#### WORK ITEM:
Every line from the one with "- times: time" to the one with "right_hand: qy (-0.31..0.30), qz", including those two, is to be copied exactly; all other lines of the entries below are left out.
*** Opening of SUPPLIED DATA ***
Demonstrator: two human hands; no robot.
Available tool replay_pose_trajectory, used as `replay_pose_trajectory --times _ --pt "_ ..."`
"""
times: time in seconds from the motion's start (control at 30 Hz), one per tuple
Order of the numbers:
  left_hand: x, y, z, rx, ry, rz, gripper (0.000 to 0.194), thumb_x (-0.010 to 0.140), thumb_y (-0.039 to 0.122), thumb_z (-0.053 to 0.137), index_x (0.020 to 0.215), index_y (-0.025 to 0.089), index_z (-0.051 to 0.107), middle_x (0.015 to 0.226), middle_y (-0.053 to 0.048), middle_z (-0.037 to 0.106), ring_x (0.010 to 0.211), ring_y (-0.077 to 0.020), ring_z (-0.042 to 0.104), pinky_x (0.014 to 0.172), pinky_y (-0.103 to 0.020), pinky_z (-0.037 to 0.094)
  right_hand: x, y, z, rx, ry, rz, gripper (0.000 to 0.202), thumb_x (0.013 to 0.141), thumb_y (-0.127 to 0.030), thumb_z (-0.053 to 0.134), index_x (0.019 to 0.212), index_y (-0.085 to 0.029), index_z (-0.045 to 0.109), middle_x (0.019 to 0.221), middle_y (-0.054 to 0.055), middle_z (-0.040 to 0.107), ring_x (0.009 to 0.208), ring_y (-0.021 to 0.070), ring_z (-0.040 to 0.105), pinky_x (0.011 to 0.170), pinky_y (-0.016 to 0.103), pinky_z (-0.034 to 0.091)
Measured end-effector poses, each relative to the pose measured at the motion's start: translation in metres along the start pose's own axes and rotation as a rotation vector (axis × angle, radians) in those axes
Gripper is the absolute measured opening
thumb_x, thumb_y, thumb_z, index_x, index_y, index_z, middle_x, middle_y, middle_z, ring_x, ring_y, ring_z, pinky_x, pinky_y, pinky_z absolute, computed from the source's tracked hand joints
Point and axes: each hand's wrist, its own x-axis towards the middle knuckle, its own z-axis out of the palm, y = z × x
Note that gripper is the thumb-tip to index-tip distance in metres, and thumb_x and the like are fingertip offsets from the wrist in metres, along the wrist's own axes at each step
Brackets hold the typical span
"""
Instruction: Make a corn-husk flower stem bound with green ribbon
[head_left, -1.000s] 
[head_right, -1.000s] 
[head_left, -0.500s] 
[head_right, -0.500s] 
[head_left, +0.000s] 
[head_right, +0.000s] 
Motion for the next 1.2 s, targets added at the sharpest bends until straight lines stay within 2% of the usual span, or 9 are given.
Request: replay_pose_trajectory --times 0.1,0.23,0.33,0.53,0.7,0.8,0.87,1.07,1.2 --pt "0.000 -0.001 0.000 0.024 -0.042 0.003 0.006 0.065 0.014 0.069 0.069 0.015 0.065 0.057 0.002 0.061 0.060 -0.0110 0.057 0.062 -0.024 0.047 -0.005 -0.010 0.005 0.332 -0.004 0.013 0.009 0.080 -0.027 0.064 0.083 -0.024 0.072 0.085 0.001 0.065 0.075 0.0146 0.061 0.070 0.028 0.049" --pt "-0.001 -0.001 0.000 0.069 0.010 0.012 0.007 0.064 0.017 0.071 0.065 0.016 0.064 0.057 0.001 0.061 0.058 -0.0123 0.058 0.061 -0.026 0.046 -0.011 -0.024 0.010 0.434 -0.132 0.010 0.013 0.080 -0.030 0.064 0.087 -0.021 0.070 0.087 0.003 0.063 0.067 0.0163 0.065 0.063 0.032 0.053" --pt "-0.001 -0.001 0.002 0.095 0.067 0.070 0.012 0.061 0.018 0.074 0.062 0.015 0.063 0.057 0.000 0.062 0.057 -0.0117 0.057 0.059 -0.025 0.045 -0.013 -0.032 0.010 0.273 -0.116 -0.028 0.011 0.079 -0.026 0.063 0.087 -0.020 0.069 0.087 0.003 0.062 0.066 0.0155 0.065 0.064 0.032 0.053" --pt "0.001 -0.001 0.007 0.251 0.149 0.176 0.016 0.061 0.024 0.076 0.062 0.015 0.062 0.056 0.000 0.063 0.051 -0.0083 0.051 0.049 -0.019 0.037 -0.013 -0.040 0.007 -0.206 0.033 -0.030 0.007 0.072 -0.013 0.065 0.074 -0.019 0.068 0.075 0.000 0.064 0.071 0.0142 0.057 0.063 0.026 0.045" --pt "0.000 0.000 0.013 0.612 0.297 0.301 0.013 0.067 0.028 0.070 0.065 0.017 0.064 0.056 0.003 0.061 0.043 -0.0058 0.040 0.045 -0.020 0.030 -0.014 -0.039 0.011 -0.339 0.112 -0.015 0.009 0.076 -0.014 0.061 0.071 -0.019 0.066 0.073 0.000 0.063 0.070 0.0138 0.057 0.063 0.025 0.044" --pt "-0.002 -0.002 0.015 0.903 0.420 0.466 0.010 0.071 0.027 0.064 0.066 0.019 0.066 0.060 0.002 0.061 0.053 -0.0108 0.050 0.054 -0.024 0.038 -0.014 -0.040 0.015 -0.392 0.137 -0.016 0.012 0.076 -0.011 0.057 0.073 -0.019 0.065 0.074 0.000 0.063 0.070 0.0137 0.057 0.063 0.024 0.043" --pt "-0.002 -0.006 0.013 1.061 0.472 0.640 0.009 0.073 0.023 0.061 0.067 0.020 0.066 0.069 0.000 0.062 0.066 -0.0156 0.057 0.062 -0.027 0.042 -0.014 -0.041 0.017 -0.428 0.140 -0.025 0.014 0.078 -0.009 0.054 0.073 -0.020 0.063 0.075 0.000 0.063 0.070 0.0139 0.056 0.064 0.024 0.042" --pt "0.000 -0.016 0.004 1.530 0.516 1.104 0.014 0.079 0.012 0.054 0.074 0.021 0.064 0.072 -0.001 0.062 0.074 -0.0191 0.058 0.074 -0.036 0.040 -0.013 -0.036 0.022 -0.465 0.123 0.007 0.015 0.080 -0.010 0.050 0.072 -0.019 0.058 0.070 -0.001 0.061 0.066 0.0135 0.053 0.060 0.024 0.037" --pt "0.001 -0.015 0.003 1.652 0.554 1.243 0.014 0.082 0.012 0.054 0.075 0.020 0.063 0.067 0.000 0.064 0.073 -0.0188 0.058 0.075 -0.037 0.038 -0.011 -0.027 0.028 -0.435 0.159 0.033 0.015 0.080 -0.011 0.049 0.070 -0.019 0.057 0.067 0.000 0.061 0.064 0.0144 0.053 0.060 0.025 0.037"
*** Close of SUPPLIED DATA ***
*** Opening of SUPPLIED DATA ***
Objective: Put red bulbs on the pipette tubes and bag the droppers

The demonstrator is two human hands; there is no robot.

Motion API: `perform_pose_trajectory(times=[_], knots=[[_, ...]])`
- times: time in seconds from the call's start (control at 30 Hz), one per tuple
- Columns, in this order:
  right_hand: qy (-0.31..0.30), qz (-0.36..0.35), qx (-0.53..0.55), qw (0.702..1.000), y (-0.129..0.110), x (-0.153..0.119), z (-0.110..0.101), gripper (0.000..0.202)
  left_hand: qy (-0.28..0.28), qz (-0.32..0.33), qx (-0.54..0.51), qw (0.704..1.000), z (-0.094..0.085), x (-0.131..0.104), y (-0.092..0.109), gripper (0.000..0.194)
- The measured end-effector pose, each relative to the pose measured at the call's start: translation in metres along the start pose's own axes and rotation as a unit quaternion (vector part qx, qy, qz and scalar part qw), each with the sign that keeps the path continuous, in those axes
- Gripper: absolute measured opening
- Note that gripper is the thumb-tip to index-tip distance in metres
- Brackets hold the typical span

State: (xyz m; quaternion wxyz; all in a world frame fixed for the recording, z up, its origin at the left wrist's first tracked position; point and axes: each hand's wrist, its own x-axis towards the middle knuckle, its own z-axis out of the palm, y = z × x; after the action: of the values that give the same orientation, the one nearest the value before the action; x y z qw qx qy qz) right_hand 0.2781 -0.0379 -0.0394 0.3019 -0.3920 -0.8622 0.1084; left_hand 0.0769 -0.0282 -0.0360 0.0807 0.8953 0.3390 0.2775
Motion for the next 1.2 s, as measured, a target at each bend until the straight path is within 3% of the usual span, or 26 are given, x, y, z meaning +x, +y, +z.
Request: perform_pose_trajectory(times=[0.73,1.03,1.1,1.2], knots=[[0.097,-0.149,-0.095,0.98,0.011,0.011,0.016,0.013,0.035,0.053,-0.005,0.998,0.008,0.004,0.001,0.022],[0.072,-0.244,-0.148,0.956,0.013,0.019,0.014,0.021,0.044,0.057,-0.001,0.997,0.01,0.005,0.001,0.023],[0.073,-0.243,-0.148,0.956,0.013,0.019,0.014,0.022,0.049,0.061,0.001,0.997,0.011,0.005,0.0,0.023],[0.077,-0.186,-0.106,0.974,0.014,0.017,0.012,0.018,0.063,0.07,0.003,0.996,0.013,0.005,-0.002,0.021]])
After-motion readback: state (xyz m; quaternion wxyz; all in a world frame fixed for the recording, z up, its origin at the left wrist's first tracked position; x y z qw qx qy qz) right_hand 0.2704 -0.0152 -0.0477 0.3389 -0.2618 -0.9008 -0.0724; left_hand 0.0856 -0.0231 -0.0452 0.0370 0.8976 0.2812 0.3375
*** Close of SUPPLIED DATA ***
#### RESULT FOR THIS TASK:
- times: time in seconds from the call's start (control at 30 Hz), one per tuple
- Columns, in this order:
  right_hand: qy (-0.31..0.30), qz (-0.36..0.35), qx (-0.53..0.55), qw (0.702..1.000), y (-0.129..0.110), x (-0.153..0.119), z (-0.110..0.101), gripper (0.000..0.202)

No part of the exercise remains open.